The purpose of this study was to express an antimicrobial peptide in the chloroplast to further develop the plastid engineering of H. pluvialis. Homologous targeting of the 16S-trnI/trnA-23S region and four endogenous regulatory elements, including the psbA promoter, rbcL promoter, rbcL terminator, and psbA terminator in H. pluvialis, were performed to construct a chloroplast transformation vector for H. pluvialis. The expression of codon-optimized antimicrobial peptide piscidin-4 gene (ant1) and selection marker gene (bar, biolaphos resistance gene) in the chloroplast of H. pluvialis was controlled by the rbcL promoter and psbA promoter, respectively. Upon biolistic transformation and selection with phosphinothricin, integration and expression of ant1 in the chloroplast genome were detected using polymerase chain reaction (PCR), southern blotting, and western blotting. Using this method, we successfully expressed antimicrobial peptide piscidin-4 in H. pluvialis.

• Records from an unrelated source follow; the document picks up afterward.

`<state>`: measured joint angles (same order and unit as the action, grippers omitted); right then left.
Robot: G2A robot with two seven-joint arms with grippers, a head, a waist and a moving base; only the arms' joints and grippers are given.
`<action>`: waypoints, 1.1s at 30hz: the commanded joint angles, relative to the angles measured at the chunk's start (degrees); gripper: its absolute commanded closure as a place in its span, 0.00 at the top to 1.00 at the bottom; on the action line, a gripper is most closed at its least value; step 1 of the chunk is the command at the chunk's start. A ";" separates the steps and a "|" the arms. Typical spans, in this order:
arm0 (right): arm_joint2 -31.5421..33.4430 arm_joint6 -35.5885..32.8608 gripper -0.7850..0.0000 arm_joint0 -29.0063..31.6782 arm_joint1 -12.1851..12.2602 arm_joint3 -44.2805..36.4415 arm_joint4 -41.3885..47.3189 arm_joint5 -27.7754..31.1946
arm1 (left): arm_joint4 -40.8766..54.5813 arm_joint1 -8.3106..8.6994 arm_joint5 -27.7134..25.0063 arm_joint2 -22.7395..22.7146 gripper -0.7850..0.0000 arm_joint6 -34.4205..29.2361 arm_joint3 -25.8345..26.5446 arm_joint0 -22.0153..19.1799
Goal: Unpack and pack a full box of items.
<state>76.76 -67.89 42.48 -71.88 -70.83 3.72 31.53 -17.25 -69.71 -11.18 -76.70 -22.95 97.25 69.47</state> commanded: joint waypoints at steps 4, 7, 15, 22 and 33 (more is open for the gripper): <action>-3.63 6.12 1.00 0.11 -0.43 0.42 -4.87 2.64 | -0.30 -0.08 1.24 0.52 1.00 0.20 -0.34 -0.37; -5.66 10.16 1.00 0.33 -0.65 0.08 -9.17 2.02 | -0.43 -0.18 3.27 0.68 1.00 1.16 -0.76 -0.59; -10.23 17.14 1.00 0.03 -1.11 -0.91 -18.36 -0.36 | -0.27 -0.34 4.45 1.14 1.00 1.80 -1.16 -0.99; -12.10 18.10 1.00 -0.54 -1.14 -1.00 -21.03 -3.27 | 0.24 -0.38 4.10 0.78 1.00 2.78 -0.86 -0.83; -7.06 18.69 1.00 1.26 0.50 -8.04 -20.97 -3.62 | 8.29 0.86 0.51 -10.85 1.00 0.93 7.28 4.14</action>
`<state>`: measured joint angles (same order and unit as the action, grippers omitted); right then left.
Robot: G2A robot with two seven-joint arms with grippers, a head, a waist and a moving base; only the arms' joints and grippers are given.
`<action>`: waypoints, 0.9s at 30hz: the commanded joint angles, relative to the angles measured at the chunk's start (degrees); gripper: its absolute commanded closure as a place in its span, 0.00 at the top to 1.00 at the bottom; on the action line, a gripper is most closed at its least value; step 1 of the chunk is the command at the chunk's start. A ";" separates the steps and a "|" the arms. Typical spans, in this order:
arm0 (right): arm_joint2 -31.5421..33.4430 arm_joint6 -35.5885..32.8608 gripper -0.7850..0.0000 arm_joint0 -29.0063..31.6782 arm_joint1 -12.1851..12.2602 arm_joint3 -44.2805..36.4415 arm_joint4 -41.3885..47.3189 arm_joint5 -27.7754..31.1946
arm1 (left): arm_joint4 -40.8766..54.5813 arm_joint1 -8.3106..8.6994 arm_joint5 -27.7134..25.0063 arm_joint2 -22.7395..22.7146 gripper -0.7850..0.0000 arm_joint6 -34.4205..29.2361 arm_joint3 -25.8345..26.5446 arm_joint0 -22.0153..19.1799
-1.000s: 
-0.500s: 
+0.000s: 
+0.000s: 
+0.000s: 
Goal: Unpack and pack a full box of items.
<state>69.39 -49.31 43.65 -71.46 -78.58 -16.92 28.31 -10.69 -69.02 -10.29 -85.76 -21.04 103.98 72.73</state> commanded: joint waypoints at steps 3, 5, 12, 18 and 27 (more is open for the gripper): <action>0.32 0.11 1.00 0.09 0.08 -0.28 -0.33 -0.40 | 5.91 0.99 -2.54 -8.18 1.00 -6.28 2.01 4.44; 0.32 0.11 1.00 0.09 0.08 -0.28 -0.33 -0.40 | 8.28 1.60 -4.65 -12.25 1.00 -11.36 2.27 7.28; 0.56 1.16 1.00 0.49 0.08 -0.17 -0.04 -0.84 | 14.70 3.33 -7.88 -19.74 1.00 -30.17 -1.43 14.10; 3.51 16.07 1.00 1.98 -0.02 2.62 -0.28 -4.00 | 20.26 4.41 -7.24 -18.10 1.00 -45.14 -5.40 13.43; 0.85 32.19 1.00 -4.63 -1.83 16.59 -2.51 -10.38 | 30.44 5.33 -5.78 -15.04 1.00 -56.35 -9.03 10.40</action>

Hence, our results showed H. pluvialis promises as a platform for expressing recombinant proteins for biotechnological applications, which will further contribute to promoting genetic engineering improvement of this strain.

中文翻译：

---

表达抗微生物肽的单细胞绿藻雨生红球藻的叶绿体基因工程。

本研究的目的是在叶绿体中表达一种抗菌肽，以进一步开发雨生红球藻的质体工程。对雨生红球藻中的16S- trnI / trnA -23S区和4个内源调控元件进行同源靶向，包括psbA启动子、rbcL启动子、rbcL终止子和psbA终止子，构建雨生红球藻叶绿体转化载体。密码子优化的抗菌肽piscidin -4 基因 ( ant1 ) 和选择标记基因 ( barH. pluvialis叶绿体中的 biolaphos 抗性基因）分别由rbcL启动子和psbA启动子控制。在用膦丝菌素进行基因枪转化和选择后，使用聚合酶链反应 (PCR)、Southern 印迹和蛋白质印迹检测叶绿体基因组中ant1 的整合和表达。使用这种方法，我们成功地在雨生红球藻中表达了抗菌肽 piscidin-4 。因此，我们的结果表明雨生红球藻有望成为表达用于生物技术应用的重组蛋白的平台，这将进一步促进该菌株的基因工程改良。